Reproduce, from the lines below, exactly the stretch that begins at the line containing "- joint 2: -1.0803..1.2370" and ends at the line containing "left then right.", both included.
------------------------------------
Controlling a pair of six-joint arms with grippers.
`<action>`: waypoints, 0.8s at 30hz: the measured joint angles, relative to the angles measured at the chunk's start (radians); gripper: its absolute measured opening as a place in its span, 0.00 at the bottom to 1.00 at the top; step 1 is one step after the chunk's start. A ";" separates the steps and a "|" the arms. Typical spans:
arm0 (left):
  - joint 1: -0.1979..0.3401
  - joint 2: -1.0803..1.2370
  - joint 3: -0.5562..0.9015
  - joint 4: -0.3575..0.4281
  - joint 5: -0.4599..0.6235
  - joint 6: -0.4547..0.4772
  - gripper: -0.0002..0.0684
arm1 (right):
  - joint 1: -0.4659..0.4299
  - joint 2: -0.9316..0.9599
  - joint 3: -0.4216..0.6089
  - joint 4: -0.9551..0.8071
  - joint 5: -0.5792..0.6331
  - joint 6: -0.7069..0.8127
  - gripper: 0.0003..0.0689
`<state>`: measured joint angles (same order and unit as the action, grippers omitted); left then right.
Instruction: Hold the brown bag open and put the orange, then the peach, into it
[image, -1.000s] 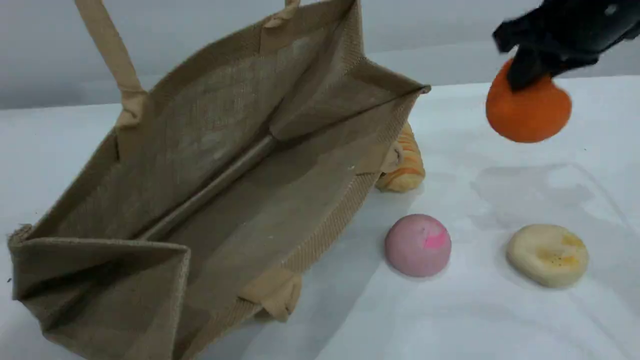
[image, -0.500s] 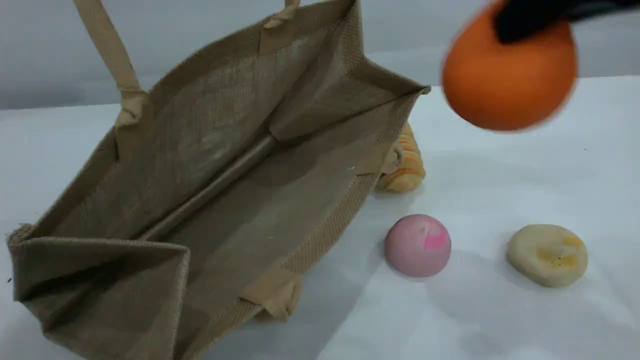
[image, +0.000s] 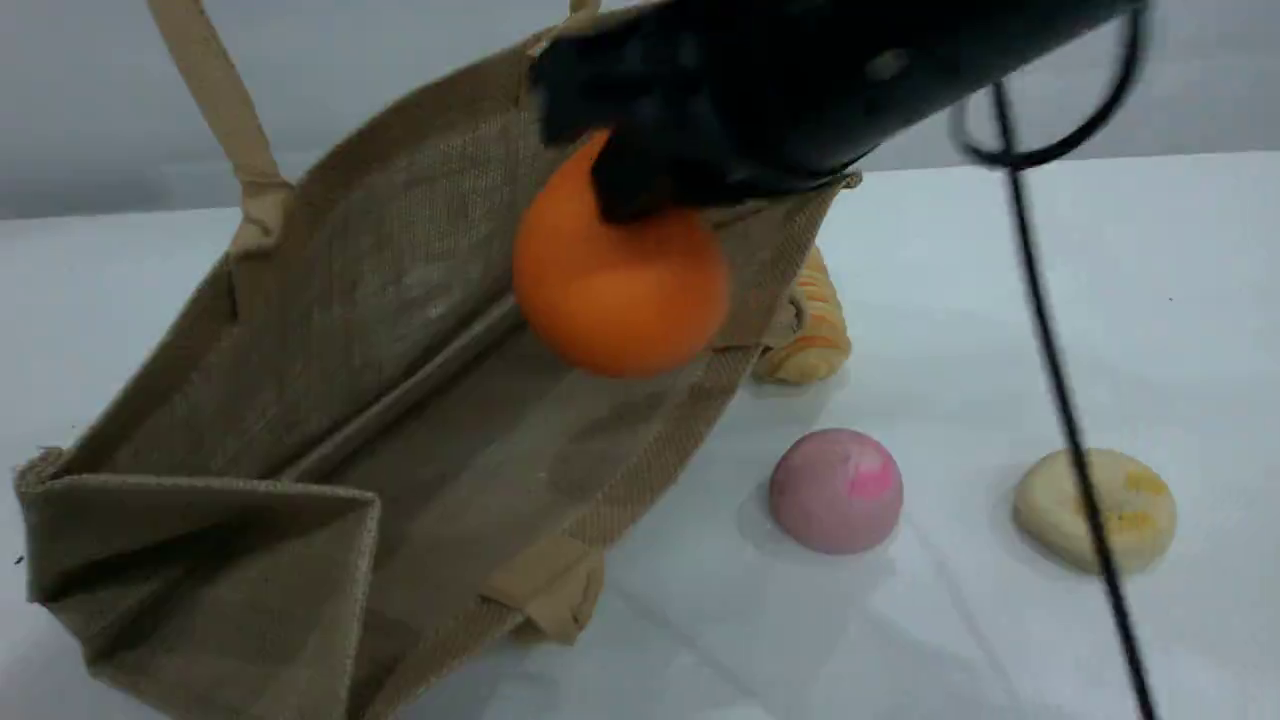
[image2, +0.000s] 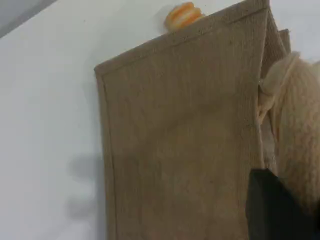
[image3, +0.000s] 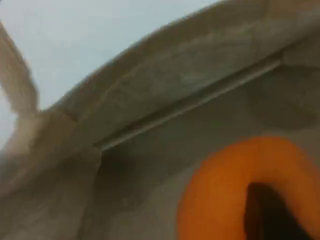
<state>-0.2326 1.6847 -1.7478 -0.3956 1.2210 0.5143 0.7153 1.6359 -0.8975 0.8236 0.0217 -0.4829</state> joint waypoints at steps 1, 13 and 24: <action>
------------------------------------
OUTPUT OF THE EXERCISE:
  - joint 2: -1.0803..1.2370
  - joint 3: -0.5562..0.9015
  - joint 4: -0.3575..0.4281
  - joint 5: -0.4599..0.6235
  - joint 6: -0.4547..0.4772
  - gripper: -0.0002..0.0684
arm1 (right):
  - joint 1: -0.4659..0.4299
  - joint 2: -0.9316..0.9599
  - joint 3: -0.4216..0.6089
  - joint 4: -0.9551..0.8071
  - joint 5: -0.5792..0.6331
  - joint 6: -0.7069..0.8127
  - gripper: 0.0003..0.0689
`<state>`: measured joint angles (same order and unit as the action, grippers omitted); left then right.

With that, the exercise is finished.